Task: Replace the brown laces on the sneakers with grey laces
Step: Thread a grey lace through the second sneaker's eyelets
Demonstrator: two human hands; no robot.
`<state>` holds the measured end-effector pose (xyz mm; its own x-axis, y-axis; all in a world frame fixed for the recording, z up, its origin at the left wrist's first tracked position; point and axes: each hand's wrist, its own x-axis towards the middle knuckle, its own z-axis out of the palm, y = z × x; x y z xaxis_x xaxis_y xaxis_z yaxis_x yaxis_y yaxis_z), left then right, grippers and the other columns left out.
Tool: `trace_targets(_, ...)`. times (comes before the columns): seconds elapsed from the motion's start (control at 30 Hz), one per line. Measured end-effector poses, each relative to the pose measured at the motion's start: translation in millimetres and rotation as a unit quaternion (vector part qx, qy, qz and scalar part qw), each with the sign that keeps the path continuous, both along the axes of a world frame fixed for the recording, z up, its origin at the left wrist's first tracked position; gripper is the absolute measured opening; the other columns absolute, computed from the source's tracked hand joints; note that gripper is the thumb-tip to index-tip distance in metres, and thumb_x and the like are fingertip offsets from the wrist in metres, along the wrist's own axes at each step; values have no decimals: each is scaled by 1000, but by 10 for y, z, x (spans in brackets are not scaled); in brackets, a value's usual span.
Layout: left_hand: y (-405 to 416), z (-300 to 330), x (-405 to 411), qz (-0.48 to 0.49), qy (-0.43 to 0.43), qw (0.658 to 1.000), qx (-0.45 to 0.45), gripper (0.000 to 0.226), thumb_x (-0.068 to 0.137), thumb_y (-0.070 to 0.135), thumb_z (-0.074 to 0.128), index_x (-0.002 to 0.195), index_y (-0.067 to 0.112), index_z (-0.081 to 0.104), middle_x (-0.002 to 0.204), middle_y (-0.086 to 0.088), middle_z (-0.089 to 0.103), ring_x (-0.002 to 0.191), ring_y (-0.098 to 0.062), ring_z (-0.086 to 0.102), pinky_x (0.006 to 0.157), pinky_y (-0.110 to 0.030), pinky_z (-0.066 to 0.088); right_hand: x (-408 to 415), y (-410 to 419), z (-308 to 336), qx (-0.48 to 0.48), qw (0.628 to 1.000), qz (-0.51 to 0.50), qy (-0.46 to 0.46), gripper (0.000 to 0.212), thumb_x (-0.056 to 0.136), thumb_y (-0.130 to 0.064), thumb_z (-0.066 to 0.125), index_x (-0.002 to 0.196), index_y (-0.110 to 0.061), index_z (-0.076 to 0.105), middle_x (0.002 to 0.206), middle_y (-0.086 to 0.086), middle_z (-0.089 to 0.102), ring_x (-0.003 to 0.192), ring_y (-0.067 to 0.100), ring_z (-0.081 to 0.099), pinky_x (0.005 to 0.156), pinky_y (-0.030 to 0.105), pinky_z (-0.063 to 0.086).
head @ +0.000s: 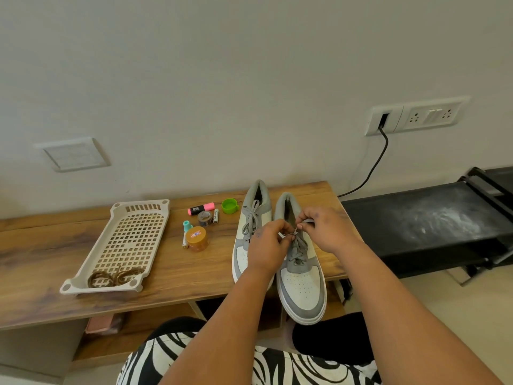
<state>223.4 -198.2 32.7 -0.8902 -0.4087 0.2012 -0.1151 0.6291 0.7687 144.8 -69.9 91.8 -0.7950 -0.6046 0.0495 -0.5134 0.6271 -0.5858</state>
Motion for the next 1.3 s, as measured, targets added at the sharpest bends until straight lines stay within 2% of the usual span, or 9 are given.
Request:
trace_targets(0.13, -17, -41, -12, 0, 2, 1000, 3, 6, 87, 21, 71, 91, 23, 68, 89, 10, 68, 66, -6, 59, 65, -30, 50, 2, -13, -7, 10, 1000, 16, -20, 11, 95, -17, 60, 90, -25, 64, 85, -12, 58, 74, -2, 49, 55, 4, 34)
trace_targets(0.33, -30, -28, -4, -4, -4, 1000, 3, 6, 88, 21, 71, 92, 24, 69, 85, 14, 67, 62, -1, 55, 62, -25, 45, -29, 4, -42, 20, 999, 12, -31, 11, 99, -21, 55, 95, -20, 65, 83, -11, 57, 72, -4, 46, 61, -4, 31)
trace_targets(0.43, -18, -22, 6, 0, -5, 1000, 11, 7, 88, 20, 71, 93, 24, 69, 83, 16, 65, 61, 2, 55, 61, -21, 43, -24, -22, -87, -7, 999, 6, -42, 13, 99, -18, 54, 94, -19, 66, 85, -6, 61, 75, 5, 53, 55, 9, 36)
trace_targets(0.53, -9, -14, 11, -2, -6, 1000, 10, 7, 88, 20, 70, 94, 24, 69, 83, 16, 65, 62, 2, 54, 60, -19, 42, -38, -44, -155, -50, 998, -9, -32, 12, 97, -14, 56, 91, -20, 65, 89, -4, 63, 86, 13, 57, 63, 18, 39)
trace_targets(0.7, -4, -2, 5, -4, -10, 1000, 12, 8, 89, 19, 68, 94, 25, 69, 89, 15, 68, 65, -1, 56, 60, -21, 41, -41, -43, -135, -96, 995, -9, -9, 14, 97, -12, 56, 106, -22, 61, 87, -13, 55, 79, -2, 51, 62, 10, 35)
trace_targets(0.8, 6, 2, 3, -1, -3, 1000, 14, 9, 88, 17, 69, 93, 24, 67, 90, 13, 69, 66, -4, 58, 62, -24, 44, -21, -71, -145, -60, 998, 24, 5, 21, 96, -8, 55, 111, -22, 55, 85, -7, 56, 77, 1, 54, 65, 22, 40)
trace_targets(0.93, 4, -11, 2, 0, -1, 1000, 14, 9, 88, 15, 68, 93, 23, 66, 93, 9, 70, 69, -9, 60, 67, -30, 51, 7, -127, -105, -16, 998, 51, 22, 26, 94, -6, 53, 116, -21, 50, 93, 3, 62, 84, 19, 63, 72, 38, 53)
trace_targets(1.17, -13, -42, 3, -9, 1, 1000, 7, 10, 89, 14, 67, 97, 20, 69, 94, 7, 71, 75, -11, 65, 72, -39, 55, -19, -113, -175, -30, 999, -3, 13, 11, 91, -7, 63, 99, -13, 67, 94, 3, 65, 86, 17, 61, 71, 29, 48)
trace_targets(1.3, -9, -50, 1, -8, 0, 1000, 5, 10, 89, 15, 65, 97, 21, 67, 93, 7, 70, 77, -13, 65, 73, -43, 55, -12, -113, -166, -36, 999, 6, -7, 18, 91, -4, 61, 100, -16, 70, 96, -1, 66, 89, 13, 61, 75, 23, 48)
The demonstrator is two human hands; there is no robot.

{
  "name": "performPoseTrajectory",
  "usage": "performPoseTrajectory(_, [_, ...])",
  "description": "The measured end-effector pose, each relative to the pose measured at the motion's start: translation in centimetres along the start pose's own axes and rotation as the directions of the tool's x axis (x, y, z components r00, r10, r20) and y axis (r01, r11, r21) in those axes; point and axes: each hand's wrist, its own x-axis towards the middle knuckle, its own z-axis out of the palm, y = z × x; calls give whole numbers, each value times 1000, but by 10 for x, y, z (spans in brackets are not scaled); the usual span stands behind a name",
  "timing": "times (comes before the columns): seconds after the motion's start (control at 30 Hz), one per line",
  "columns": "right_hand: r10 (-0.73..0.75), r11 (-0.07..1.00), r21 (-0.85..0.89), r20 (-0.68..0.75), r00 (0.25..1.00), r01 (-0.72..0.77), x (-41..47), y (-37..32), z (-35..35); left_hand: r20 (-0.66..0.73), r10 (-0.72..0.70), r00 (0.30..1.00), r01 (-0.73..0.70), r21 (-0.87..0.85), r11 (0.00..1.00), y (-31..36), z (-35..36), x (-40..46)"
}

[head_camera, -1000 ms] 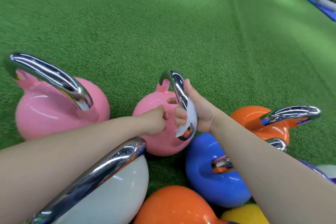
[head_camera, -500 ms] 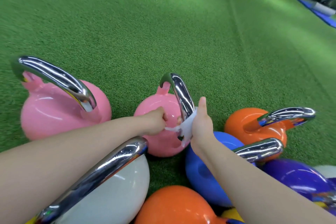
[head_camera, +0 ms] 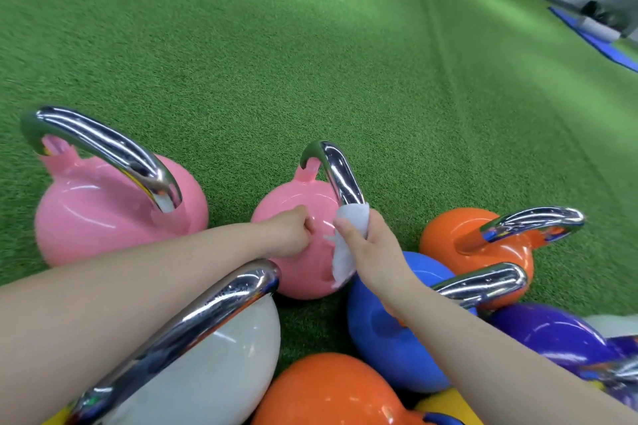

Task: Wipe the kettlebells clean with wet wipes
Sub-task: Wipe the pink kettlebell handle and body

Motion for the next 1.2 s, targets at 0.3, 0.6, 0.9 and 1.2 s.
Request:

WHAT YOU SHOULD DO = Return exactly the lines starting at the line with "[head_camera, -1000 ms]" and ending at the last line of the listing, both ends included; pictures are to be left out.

SOLUTION FOR THIS TASK =
[head_camera, -1000 ms] 
[head_camera, -500 ms] 
[head_camera, +0 ms] 

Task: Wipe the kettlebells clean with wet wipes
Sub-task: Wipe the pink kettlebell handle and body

Motion for the next 1.2 s, targets at 0.3, 0.6, 0.9 and 1.2 s.
Request:

The output has been given in full.